#### PROBLEM TO SOLVE:
Every line of the material must appear in the answer exactly as it does here.

_ _ _ _ _

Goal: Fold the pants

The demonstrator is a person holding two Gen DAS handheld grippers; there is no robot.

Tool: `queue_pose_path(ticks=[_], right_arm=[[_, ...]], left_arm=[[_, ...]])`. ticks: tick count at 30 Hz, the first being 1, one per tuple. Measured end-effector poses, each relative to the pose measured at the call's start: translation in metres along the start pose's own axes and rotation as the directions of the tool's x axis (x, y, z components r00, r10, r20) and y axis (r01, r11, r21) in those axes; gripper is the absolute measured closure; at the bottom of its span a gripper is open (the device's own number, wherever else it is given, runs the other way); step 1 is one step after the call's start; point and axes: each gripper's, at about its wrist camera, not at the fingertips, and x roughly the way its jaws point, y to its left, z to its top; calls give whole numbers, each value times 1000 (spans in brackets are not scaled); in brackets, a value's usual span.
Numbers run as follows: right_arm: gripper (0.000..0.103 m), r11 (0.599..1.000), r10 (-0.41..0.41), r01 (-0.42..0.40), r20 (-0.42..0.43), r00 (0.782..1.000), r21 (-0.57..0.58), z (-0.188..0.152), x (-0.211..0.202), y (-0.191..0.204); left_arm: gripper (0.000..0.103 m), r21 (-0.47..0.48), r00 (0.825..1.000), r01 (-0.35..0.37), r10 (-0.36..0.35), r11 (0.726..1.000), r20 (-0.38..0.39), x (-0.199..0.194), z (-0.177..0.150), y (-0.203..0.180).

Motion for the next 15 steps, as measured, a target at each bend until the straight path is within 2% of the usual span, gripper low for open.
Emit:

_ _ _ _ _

#### EXERCISE OUTPUT:
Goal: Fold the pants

The demonstrator is a person holding two Gen DAS handheld grippers; there is no robot.

Tool: `queue_pose_path(ticks=[_], right_arm=[[_, ...]], left_arm=[[_, ...]])`. ticks: tick count at 30 Hz, the first being 1, one per tuple. Measured end-effector poses, each relative to the pose measured at the call's start: translation in metres along the start pose's own axes and rotation as the directions of the tool's x axis (x, y, z components r00, r10, r20) and y axis (r01, r11, r21) in those axes; gripper is the absolute measured closure; at the bottom of its span a gripper is open (the device's own number, wherever else it is given, runs the other way); step 1 is one step after the call's start; point and axes: each gripper's, at about its wrist camera, not at the fingertips, and x roughly the way its jaws point, y to its left, z to its top; calls give whole numbers, each value times 1000 (spans in brackets are not scaled); in brackets, a value's usual span.
Numbers run as follows: right_arm: gripper (0.000..0.103 m), r11 (0.599..1.000), r10 (-0.41..0.41), r01 (-0.42..0.40), r20 (-0.42..0.43), r00 (0.782..1.000), r21 (-0.57..0.58), z (-0.188..0.152), x (-0.211..0.202), y (-0.191..0.204); left_arm: gripper (0.000..0.103 m), r21 (-0.47..0.48), r00 (0.825..1.000), r01 (-0.35..0.37), r10 (-0.36..0.35), r11 (0.726..1.000), r20 (-0.38..0.39), x (-0.199..0.194), z (-0.177..0.150), y (-0.203..0.180).

Motion for the next 15 steps, as measured, a target at each bend until the straight path is within 2% of the usual span, gripper low for open.
Emit:

The answer has been given in its entirety.